« Dette légitime ». Elle doit augmenter.

 

Il y a 25 ans le déficit de la France résultait pour un quart d’un excès des dépenses sur les recettes et pour les trois quarts d’investissements matériels.[1] Aujourd’hui les pourcentages se sont inversés et la dette devient douteuse.[2]  Ces importants déficits courants engendrent la perte de confiance des agences de notation et des prêteurs. Ils conduisent à des taux d’intérêt exorbitants qui plombent une économie déjà fragile. Pour redresser la situation les marchés exigent de sévères programmes d’austérité qui se font aux dépens de la croissance et plongent les populations dans la désespérance.
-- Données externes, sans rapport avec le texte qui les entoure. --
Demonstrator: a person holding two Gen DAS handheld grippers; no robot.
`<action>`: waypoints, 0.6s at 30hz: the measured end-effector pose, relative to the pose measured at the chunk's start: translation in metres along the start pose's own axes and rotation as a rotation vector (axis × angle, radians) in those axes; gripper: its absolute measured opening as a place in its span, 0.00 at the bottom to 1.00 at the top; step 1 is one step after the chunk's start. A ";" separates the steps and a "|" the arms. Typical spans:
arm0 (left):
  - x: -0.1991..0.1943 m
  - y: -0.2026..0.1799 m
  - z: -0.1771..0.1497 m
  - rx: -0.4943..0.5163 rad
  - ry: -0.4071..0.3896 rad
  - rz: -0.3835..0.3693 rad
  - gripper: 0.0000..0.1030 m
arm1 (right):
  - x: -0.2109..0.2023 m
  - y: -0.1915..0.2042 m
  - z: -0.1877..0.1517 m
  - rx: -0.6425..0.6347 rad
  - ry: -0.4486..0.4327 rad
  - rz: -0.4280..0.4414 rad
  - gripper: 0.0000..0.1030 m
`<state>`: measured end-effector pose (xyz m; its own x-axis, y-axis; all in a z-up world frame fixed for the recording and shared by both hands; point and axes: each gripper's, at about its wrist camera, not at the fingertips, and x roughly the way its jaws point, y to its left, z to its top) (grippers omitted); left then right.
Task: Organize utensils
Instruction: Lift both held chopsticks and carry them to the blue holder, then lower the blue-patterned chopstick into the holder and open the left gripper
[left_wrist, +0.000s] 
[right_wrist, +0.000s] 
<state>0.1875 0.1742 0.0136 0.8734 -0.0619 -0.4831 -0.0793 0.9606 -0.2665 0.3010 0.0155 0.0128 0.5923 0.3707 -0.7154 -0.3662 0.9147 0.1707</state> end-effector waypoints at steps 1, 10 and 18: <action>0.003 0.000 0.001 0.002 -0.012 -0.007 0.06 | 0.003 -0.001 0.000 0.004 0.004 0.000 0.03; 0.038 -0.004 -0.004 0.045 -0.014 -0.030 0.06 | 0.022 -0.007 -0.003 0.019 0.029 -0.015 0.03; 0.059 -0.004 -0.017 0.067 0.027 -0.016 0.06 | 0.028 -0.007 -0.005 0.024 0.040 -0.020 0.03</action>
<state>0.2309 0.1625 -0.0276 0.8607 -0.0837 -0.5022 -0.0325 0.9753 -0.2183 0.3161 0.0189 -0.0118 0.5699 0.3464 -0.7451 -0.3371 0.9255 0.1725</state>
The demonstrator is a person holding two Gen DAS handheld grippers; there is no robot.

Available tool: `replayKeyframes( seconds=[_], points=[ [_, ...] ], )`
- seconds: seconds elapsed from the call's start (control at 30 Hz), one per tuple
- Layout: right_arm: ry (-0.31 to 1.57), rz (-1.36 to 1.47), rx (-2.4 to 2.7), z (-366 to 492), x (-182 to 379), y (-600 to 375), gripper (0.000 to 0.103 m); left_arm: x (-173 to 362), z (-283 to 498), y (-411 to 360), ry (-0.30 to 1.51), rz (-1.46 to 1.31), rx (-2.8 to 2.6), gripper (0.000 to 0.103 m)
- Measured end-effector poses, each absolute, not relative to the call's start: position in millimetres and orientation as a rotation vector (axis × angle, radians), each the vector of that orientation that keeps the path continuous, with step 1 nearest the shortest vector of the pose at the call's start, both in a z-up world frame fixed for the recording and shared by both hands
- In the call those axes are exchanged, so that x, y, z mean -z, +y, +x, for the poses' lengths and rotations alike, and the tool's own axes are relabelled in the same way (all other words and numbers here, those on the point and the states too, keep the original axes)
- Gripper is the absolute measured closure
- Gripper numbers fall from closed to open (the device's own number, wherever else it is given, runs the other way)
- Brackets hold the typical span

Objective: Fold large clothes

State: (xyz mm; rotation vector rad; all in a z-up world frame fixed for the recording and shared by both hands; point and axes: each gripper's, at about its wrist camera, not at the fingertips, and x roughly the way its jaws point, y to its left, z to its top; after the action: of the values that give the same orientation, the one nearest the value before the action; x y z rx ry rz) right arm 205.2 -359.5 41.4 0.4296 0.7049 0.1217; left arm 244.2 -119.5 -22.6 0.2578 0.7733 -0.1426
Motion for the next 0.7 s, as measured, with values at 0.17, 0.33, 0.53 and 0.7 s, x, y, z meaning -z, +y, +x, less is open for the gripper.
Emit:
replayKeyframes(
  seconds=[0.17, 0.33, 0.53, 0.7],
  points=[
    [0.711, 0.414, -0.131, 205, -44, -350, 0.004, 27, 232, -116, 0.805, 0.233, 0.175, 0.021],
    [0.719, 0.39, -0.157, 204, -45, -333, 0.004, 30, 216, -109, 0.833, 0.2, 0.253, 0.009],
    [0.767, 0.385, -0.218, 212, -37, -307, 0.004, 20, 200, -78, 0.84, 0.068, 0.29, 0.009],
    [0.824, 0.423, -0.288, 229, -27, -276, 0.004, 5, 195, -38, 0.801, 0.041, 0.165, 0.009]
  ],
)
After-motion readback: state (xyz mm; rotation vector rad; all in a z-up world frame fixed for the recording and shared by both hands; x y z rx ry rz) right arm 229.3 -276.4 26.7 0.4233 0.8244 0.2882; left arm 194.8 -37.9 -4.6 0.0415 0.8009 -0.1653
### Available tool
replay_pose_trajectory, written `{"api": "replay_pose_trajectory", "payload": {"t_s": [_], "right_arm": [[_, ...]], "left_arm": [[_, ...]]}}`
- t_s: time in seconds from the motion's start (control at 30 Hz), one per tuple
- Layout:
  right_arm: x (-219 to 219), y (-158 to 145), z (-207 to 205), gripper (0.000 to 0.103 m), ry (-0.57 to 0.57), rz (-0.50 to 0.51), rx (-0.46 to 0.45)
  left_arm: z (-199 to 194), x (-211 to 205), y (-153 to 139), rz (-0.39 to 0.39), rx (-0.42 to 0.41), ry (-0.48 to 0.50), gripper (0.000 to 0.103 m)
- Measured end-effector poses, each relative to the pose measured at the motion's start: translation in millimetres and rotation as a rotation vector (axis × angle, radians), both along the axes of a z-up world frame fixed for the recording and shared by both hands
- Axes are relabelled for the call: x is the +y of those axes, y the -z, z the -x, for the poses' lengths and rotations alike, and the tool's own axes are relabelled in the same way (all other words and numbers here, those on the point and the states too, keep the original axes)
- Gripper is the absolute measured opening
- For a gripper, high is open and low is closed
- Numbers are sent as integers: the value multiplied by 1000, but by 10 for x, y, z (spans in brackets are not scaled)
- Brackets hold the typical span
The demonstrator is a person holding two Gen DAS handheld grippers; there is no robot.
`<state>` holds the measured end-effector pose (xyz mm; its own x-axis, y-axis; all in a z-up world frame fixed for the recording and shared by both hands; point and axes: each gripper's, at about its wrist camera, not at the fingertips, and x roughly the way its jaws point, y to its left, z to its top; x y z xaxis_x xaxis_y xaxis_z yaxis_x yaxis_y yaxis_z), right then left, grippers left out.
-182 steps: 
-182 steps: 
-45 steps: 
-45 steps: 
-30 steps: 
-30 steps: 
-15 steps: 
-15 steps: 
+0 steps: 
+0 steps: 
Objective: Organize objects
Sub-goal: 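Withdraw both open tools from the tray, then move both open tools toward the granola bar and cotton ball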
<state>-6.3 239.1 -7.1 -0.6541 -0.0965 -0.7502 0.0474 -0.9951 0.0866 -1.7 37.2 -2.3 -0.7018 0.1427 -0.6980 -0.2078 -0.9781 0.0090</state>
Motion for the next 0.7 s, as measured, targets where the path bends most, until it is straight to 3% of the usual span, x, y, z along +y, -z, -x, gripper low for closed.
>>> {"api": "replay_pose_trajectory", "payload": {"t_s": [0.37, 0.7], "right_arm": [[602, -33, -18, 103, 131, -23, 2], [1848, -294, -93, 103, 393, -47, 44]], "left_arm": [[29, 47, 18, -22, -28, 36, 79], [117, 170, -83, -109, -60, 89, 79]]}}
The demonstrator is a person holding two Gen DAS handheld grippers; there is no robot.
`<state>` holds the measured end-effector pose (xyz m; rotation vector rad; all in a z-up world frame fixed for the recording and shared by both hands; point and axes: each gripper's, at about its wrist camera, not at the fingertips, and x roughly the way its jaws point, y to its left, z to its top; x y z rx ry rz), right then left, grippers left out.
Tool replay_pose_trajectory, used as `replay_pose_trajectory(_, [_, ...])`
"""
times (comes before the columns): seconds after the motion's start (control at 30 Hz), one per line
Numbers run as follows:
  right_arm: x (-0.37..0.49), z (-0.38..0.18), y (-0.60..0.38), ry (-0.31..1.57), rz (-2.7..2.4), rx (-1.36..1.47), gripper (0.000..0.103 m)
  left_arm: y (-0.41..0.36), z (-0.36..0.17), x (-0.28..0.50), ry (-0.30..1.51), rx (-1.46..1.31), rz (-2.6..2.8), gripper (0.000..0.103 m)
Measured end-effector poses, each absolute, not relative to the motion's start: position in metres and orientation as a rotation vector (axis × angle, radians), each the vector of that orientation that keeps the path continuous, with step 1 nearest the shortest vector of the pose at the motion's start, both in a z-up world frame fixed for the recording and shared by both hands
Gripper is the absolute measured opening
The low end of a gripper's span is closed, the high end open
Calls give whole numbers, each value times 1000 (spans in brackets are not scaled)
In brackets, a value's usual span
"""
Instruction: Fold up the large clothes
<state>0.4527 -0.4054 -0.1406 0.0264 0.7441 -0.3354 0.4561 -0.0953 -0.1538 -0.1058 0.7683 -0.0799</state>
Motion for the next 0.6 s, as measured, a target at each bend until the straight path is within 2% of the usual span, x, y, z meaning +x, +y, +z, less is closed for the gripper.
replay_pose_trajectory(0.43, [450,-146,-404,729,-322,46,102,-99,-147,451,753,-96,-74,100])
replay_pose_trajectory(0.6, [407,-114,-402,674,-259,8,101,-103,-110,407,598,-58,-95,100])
Les conséquences négatives de cette rigueur doivent être compensées  par un accroissement substantiel de l’investissement. Il relancera la production, l’emploi et le pouvoir d’achat, en un mot, la croissance. Dans leur récent  livre « Dette indigne ! » Gérard Filoche et Jean-Jacques Chavigné listent parmi les financements « légitimes » d’importance ceux concernant des hôpitaux, des écoles, des prestations de santé, des équipements collectifs… Le secrétaire général de l’ONU, Bank Ki-moon, les appellent des « investissements intelligents ».

Un accroissement de la dette lié à des investissements « légitimes » sera accepté par les prêteurs. Mais méfiants, ils demanderont une transparence rigoureuse. Ils veilleront à ce que soient exclus pour le moment des projets non prioritaires qui ne contribuent pas à la relance de l’économie.[3] Ils demanderont que le responsable justifie le bienfondé de l’investissement envisagé et qu’il prévoie dans ses budgets à venir les sommes nécessaires au paiement des intérêts et à l’amortissement de la nouvelle dette.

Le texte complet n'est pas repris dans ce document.